Domani sera a Elbasan è in programma una partita speciale per le Qualificazioni a Euro 2016, una partita che per l’Albania può valere la storia ma che, dopo quanto successo nella gara di andata, si è caricata di ulteriori attese e significati. Insomma, Albania-Serbia di domani sera non è, per nessuna ragione al mondo, una partita come le altre.

Ricorderete tutti la sospensione della partita d’andata a Belgrado, con il famoso drone che sorvolò lo stadio con il bandierone appeso e le conseguenti botte da orbi in campo tra giocatori delle due squadre e tifosi entrati in campo. Ecco, per la gara di ritorno l’atmosfera è già caldissima.

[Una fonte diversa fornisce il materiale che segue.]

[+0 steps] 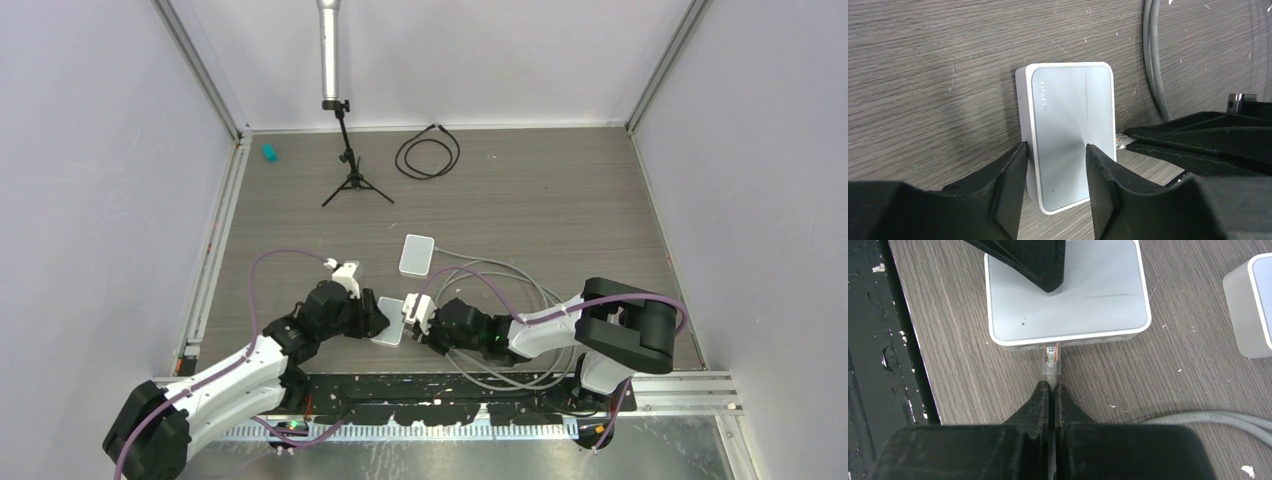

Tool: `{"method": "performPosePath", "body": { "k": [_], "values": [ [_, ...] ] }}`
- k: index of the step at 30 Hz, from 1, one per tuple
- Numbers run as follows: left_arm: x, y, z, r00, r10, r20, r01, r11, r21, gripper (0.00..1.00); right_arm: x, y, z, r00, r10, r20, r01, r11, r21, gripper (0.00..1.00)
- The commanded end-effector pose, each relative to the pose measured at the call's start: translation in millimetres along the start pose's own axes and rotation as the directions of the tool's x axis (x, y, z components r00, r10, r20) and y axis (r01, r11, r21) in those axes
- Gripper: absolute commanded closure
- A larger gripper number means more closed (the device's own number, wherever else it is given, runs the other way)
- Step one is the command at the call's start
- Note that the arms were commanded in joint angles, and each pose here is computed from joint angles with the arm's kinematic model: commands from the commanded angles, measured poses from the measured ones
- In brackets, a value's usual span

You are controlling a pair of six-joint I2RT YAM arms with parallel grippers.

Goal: Insert the plug into the switch port
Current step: Insert the connector into the switch port.

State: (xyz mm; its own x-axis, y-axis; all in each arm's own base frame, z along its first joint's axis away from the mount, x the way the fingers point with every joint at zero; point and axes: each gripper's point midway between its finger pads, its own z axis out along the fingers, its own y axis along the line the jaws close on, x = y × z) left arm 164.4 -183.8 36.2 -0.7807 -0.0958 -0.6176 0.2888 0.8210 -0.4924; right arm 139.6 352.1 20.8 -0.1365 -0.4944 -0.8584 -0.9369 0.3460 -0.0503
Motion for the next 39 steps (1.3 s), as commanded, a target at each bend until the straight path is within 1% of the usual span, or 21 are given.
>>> {"method": "performPosePath", "body": {
  "k": [1, 6, 10, 19, 29, 36, 39],
  "values": [
    [-11.5, -22.6, -0.8, 1.000, 0.004, 0.029, -0.007, 0.995, 0.102, 0.54, -26.7, -0.5, 6.5, 0.998, 0.005, 0.063, -0.005, 1.000, 0.000, 1.00],
    [-6.3, -24.1, 0.5, 1.000, 0.015, 0.002, -0.015, 0.993, 0.114, 0.55, -31.5, 0.2, 7.1, 0.998, 0.004, 0.056, -0.003, 1.000, -0.003, 0.99],
    [-7.7, -29.5, 2.3, 1.000, 0.027, 0.001, -0.027, 0.990, 0.139, 0.55, -37.8, -0.8, 7.4, 0.999, 0.003, 0.043, -0.003, 1.000, 0.000, 0.99],
    [-1.6, -36.5, 2.1, 0.998, 0.053, -0.023, -0.049, 0.984, 0.169, 0.57, -55.7, -9.1, 8.2, 0.999, 0.007, 0.048, -0.009, 0.999, 0.043, 0.99],
    [17.3, -56.4, 3.9, 0.992, 0.103, -0.073, -0.085, 0.973, 0.212, 0.58, -86.5, -21.7, 18.0, 0.995, 0.017, 0.098, -0.028, 0.993, 0.111, 0.99],
    [31.6, -70.0, 10.8, 0.991, 0.101, -0.093, -0.076, 0.968, 0.238, 0.59, -97.6, -25.6, 21.5, 0.987, 0.053, 0.152, -0.073, 0.988, 0.135, 0.99],
    [34.6, -72.5, 11.1, 0.991, 0.092, -0.096, -0.066, 0.967, 0.244, 0.60, -102.9, -27.3, 20.6, 0.978, 0.072, 0.194, -0.101, 0.985, 0.141, 0.99]
  ]
}}
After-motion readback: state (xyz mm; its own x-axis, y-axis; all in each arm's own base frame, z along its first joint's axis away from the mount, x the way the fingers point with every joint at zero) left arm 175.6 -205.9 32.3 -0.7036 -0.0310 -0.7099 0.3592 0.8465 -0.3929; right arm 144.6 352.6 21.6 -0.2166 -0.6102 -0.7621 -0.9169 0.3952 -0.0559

Oggi, a Tirana, nel tragitto dall’aeroporto all’hotel, in attesa di andare a Elbasan per la partita di domani, il bus che portava i giocatori serbi, è stato fatto oggetto di un fitto lancio di sassi e oggetti, con vetri frantumati e grande spavento per i giocatori serbi.

Fortunatamente nessuno è rimasto ferito, solamente tanto spavento come riportato dal team manager Savo Milosevic (si, proprio lui). Intanto, la nazionale serba vivrà le prossime ore praticamente segregata in albergo e protetta da un imponente cordone di polizia; per entrare allo stadio serviranno verifiche rigorose su biglietti e documenti, un clima da guerra vera e propria.

All’Albania di Gianni De Biasi serve una vittoria per continuare a sognare. Ma il rischio che la partita di domani possa essere segnata da incidenti e scontri è abbastanza alto, e immaginiamo che anche in campo domani il clima non sarà proprio dei più tranquilli. Ecco, dopo il lancio di pietre di oggi, il sospetto si è piano piano accresciuto.